Pour Jim Macnie (JazzTimes), « l'alchimie du groupe est ultra-raffinée lors de cette session ; le partage des tâches savamment orchestré apporte une sérénité interrogative à cette musique de chambre improvisée »[3]. Pour Mike Hobart (Financial Times, ), « l'écriture de Bley transcrit des ambiances fortes avec des structures robustes, des lignes clairsemées et des accords clairs, et quand elle improvise, elle va à l'essentiel, sans virtuosité ni excès. Beaucoup de choses tournent autour du placement d'une seule note, tandis que des lignes simples provoquent des émotions complexes avec une touche sardonique »[1].

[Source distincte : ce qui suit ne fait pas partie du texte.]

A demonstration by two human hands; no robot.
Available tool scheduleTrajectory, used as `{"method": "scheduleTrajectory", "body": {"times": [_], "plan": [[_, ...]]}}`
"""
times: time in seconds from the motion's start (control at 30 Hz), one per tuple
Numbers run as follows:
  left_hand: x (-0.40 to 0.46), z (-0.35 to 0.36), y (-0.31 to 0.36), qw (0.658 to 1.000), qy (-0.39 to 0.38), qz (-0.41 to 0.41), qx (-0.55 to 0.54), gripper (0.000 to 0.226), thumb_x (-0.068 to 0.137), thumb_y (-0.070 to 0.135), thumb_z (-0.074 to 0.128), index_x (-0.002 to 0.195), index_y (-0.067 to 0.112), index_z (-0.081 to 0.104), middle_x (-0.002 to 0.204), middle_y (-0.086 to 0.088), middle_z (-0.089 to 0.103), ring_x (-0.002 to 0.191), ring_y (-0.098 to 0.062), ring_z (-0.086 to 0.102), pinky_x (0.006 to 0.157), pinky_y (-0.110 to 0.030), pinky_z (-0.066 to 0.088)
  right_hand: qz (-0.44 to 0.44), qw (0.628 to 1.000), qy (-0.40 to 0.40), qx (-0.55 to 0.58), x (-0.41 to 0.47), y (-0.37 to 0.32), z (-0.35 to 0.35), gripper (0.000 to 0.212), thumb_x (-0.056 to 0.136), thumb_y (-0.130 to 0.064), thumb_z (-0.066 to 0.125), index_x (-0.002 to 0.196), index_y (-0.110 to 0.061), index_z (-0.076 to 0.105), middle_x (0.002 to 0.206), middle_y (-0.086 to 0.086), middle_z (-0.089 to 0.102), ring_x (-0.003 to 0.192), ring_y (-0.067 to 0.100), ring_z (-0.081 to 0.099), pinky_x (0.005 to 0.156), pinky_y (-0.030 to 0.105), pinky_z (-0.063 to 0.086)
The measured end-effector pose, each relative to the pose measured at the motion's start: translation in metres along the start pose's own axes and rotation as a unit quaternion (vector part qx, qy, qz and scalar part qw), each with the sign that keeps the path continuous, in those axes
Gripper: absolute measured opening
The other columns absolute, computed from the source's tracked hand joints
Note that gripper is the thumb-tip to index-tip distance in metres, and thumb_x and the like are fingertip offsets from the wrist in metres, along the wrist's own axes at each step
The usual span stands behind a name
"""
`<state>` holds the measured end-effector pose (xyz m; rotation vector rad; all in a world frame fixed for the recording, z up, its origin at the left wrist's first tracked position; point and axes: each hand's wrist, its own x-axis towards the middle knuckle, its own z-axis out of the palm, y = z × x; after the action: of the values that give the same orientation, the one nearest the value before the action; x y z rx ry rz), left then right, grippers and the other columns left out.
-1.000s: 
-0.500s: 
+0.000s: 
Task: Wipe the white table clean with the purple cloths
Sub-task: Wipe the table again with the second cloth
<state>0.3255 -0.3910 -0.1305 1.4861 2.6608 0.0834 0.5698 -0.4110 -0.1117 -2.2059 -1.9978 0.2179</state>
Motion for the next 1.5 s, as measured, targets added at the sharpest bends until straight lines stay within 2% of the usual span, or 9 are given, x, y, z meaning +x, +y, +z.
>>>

Pour Nicole Videmann (Latins de jazz), « minimaliste et légère, riche en émotions et en contrastes, ludique et un brin sophistiquée, la musique de Carla Bley et de son trio interroge le silence et stimule l'imagination. Pourvoyeuse de grâce et de sérénité, elle réconforte et engage à la contemplation. Poétique et sobre, Life Goes On recèle en son cœur l'essence même de l’art singulier du trio de Carla Bley. Entre silence et grâce, la vie continue »[11]. Dans PAN M 360, Steve Naud écrit : « tout au long de la première des trois suites qui composent ce disque, le jeu espiègle de la pianiste, le son chaleureux de la basse électrique de Swallow et l’approche raffinée mais jamais empesée de Sheppard soufflent sur tout ce qui pourrait s’apparenter à de la poussière »[23]. Pour Xavier Prévost (Les Dernières nouvelles du jazz), « de plage en plage la magie opère, et soudain va sourdre l'humour indestructible de Carla. Magnifique, de bout en bout. Chant du cygne ? On espère que non, pour elle et eux comme pour nous »[24].